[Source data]
= Beginning of Section =

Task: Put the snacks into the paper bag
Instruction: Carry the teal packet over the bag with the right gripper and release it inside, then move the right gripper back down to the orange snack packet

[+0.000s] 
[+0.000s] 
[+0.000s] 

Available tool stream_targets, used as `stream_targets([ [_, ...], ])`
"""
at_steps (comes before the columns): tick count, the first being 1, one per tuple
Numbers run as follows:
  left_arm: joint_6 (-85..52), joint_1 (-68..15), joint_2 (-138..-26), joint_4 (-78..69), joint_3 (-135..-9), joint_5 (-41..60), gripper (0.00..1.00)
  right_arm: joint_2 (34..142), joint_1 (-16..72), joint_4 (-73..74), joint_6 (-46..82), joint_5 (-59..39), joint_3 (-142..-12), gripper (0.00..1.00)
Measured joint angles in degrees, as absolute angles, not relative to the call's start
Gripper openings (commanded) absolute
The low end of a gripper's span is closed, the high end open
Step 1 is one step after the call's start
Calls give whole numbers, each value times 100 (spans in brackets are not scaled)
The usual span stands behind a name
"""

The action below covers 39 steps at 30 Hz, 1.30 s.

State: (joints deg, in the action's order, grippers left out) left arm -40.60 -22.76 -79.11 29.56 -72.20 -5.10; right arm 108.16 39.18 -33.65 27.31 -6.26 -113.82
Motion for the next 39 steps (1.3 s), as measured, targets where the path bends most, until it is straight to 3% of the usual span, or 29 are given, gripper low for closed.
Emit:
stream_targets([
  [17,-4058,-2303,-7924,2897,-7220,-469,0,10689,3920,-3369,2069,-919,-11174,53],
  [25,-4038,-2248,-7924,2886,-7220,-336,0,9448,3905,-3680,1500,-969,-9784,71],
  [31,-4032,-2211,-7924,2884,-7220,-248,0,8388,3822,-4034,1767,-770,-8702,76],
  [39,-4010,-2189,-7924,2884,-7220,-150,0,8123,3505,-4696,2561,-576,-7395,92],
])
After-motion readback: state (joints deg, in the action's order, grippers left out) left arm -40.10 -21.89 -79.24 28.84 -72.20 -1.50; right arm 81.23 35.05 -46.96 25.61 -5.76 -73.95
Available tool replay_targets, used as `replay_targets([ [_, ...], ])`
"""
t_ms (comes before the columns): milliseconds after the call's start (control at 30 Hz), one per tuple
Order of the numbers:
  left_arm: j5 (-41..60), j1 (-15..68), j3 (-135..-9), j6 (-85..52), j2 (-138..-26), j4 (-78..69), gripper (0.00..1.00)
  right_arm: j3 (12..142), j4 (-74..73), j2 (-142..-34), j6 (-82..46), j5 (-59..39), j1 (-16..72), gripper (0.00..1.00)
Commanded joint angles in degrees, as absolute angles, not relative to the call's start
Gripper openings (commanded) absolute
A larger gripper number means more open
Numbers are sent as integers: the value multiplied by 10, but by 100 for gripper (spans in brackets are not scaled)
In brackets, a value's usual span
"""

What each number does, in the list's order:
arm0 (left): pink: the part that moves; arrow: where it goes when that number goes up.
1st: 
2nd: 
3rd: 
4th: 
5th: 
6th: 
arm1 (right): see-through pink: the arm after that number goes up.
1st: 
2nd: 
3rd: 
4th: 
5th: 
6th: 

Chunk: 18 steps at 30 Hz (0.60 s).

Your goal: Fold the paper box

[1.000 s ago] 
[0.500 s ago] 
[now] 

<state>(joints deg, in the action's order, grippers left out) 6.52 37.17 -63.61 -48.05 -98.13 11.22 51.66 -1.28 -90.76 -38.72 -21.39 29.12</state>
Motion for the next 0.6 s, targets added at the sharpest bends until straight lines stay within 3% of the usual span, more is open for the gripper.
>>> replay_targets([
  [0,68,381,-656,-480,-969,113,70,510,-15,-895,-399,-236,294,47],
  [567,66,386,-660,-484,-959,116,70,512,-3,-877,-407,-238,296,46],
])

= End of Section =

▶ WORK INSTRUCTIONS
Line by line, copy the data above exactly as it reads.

▶ TASK RESULT
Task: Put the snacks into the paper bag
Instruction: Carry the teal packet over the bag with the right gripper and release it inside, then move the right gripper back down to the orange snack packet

[+0.000s] 
[+0.000s] 
[+0.000s] 

Available tool stream_targets, used as `stream_targets([ [_, ...], ])`
"""
at_steps (comes before the columns): tick count, the first being 1, one per tuple
Numbers run as follows:
  left_arm: joint_6 (-85..52), joint_1 (-68..15), joint_2 (-138..-26), joint_4 (-78..69), joint_3 (-135..-9), joint_5 (-41..60), gripper (0.00..1.00)
  right_arm: joint_2 (34..142), joint_1 (-16..72), joint_4 (-73..74), joint_6 (-46..82), joint_5 (-59..39), joint_3 (-142..-12), gripper (0.00..1.00)
Measured joint angles in degrees, as absolute angles, not relative to the call's start
Gripper openings (commanded) absolute
The low end of a gripper's span is closed, the high end open
Step 1 is one step after the call's start
Calls give whole numbers, each value times 100 (spans in brackets are not scaled)
The usual span stands behind a name
"""

The action below covers 39 steps at 30 Hz, 1.30 s.

State: (joints deg, in the action's order, grippers left out) left arm -40.60 -22.76 -79.11 29.56 -72.20 -5.10; right arm 108.16 39.18 -33.65 27.31 -6.26 -113.82
Motion for the next 39 steps (1.3 s), as measured, targets where the path bends most, until it is straight to 3% of the usual span, or 29 are given, gripper low for closed.
Emit:
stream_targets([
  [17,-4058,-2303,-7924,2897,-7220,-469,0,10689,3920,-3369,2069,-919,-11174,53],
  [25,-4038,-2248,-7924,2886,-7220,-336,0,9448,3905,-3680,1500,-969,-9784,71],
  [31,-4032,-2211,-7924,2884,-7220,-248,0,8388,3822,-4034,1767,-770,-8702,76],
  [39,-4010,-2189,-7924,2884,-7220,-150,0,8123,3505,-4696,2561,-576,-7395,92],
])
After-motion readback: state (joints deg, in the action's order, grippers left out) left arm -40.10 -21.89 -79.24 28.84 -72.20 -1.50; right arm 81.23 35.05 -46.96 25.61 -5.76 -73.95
Available tool replay_targets, used as `replay_targets([ [_, ...], ])`
"""
t_ms (comes before the columns): milliseconds after the call's start (control at 30 Hz), one per tuple
Order of the numbers:
  left_arm: j5 (-41..60), j1 (-15..68), j3 (-135..-9), j6 (-85..52), j2 (-138..-26), j4 (-78..69), gripper (0.00..1.00)
  right_arm: j3 (12..142), j4 (-74..73), j2 (-142..-34), j6 (-82..46), j5 (-59..39), j1 (-16..72), gripper (0.00..1.00)
Commanded joint angles in degrees, as absolute angles, not relative to the call's start
Gripper openings (commanded) absolute
A larger gripper number means more open
Numbers are sent as integers: the value multiplied by 10, but by 100 for gripper (spans in brackets are not scaled)
In brackets, a value's usual span
"""

What each number does, in the list's order:
arm0 (left): pink: the part that moves; arrow: where it goes when that number goes up.
1st: 
2nd: 
3rd: 
4th: 
5th: 
6th: 
arm1 (right): see-through pink: the arm after that number goes up.
1st: 
2nd: 
3rd: 
4th: 
5th: 
6th: 

Chunk: 18 steps at 30 Hz (0.60 s).

Your goal: Fold the paper box

[1.000 s ago] 
[0.500 s ago] 
[now] 

<state>(joints deg, in the action's order, grippers left out) 6.52 37.17 -63.61 -48.05 -98.13 11.22 51.66 -1.28 -90.76 -38.72 -21.39 29.12</state>
Motion for the next 0.6 s, targets added at the sharpest bends until straight lines stay within 3% of the usual span, more is open for the gripper.
>>> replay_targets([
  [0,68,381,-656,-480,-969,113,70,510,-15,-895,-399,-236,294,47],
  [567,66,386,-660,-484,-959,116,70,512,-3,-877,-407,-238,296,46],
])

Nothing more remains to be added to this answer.